Trump's new ads ran more than 1,800 times in the past week in Minneapolis, Rochester, and Duluth, Minnesota, and Milwaukee, Madison, Green Bay, La Crosse, and Wausau, Wisconsin, according to Advertising Analytics, an ad tracking company. The large reach suggests that rural and small town voters are just as much a target as those in the suburbs. According to the social media company, Facebook variations of the ads were mostly viewed by men.

Trump won rural areas with huge profit margins in 2016 and hopes to do so again, in part, by getting thousands of votes from people who normally skip presidential elections.

It's unclear whether his racist appeals can win back suburban voters, particularly college graduates who have left the Republican Party in droves during Trump's presidency.

Polls by the Marquette Law School show that white voters' support in Wisconsin for protests against Black Lives Matter fell from 59% in June to 45% last month, just before Blake was shot in Kenosha. At the same time, white voters' disapproval of Trump's handling of the protests remained high, rising from 55% to 57%.

Anna Greenberg, a Democratic pollster, is skeptical of the effectiveness of Trump's approach, especially with suburban women. They want "peace and order," she said, but Trump is adding to the chaos.

"They feel more divided than ever and want us not to be like that," she said. “Conflict is scary. Racial conflicts are even more frightening. "

In 2016, Trump's nativist appeals were critical to his narrow wins in Wisconsin, Michigan and Pennsylvania, the states that sealed his electoral college majority, despite receiving 2.9 million votes behind Hillary Clinton nationwide.

Trump only lost Minnesota by 1.5%. No Republican presidential candidate has won Minnesota since Richard Nixon in 1972, but Trump has re-targeted it.

His efforts to gain political gain from the racial turmoil over Floyd's murder recalled his attempts in 2016 to capitalize on white voters' discomfort with tens of thousands of Somali immigrants in the Minneapolis area.

At a rally in Minneapolis two days before the 2016 elections, Trump lamented, "Large numbers of Somali refugees came to your state without your knowledge, support or consent, and some of them then joined ISIS and spread their extremist views throughout us Country. ”He did not provide any details to support his allegations.

Trump portrayed himself at the party conference as a staunch ally of black Americans. But his new advertisements reflect his opposition to the largely peaceful demonstrations by millions of Americans denouncing racist prejudice in the criminal justice system.

Trump's racist appeals to battlefield states scattered across the country come at risk as he seeks support in the suburbs of cities like Phoenix.

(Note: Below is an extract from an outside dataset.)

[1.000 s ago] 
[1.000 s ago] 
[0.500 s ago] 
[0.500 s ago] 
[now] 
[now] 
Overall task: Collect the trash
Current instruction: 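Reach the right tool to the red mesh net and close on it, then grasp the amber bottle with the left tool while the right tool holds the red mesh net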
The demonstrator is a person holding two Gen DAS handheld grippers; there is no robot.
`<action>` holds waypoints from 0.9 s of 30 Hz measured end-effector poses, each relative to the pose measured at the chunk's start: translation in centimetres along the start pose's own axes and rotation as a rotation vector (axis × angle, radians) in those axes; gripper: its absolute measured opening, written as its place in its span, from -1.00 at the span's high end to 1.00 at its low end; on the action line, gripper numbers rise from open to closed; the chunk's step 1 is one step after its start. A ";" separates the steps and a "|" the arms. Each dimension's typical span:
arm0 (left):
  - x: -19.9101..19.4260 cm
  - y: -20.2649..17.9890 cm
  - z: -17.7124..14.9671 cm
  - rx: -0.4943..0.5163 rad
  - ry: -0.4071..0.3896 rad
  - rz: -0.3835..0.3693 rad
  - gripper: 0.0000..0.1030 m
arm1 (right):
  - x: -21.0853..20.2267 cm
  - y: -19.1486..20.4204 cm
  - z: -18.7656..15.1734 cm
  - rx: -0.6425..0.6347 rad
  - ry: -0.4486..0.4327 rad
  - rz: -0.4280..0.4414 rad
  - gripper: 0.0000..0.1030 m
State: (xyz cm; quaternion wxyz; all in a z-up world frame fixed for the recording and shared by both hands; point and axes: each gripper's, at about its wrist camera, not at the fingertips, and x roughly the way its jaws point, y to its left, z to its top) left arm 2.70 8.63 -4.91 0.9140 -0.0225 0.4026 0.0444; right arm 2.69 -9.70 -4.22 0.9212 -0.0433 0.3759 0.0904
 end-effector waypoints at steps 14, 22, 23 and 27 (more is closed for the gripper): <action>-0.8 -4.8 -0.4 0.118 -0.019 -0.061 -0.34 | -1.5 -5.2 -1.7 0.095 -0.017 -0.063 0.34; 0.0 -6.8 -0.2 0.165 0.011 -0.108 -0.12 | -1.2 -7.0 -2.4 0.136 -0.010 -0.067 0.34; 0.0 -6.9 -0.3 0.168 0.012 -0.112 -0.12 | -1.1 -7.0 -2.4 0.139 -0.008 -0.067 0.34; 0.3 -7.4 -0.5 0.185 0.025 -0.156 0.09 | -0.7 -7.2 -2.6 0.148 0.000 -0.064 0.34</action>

Detroit; Philadelphia; Charlotte, NC .; Atlanta; Houston; and Orlando, Fla.

"He's trying to use these incidents of violence to unsettle white voters, especially in the suburbs," said Lawrence Jacobs, a political scientist at the University of Minnesota.

It's not just the sporadic outbreaks of violence during the protests that could work in Trump's favor, he said. Jacobs suggested that some of the rhetoric used by the Liberals in Minneapolis recently to challenge white privilege alienated white voters in rural and small towns, long plagued by economic troubles.

"The drive for racial justice undoubtedly speaks eloquently about black identity, and understandably so," he said. "There's not much appreciation for how it also triggers white identity and it creates a tremendous opportunity for Donald Trump to interfere."